Monday, December 7, 2009

Very mild US Dollar strength and even milder correction occurring - USD/Oil graph

In the last quarter of 2008 starting in September. The markets corrected (significantly), which was lead on by the Lehman collapse (September 2009) and essentially the start of the global financial crisis . Risk aversion was on prior to the Lehman Collapse with the USD regaining strength and climbed to a high of 89.62 on the 2nd March 2009. Of course the US dollar strength was a mixture of the huge amount of risk aversion and selling that took place until markets stabilized in 2009. The oil price collapsed from it's high of 147 a barrel (7th July 2008) which was a prelude to global markets crashing and oil being sent down to 35 a barrel on the 22nd December 2008

There is now a very mild dollar strength coming through on the back of unemployment figures that were released on the 4th December 2009, I'll let market skeptics scrutinize these figures that were released (showing unemployment decreased rapidly in the US over the last 2mths), in the meantime the markets reacted on the precursor that the Fed Fund rate will tighten with the positive unemployment news.
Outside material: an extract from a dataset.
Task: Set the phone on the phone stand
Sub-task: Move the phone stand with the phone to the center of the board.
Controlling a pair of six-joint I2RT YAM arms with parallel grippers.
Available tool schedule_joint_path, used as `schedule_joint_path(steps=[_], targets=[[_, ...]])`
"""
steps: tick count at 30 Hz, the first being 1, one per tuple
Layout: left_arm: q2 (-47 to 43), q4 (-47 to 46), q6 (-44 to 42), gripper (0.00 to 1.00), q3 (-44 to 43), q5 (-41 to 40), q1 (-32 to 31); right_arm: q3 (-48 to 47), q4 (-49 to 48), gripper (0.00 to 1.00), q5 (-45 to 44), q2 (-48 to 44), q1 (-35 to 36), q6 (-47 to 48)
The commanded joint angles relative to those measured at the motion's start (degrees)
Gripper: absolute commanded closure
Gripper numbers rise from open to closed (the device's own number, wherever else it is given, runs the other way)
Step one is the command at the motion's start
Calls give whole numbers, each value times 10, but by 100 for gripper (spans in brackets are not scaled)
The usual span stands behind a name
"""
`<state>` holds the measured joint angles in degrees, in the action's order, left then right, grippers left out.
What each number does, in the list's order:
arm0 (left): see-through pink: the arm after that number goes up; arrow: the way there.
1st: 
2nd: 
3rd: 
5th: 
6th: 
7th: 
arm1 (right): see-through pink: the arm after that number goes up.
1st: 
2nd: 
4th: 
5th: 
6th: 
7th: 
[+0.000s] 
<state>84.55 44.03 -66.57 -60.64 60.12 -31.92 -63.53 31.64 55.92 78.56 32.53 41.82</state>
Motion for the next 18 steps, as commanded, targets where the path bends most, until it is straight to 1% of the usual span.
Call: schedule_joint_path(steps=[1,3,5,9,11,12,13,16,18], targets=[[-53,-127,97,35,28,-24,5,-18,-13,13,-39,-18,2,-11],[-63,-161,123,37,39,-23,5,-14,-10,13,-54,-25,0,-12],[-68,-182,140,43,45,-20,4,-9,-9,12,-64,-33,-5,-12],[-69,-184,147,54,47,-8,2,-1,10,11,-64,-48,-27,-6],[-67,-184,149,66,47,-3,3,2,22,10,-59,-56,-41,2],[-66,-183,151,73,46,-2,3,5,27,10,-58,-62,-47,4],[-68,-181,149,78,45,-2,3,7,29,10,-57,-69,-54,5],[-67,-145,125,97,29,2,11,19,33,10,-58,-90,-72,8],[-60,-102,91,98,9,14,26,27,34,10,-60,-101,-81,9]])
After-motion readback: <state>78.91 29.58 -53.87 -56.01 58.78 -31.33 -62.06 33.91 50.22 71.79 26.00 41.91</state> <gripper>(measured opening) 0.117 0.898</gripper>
This of course won't happen, whether it was political/market motivated figures that were released in December 2009 (US unemployment deceasing), overall US weakness will continue with a Federal Reserve 0% interest rate policy and money printing maintained. We may see a mild correction on end year profit taking (equities), some USD strength albeit mild and oil move lower against a stronger USD. This will be very short term and the growing divergence between the USD and commodities, particularly oil will continue.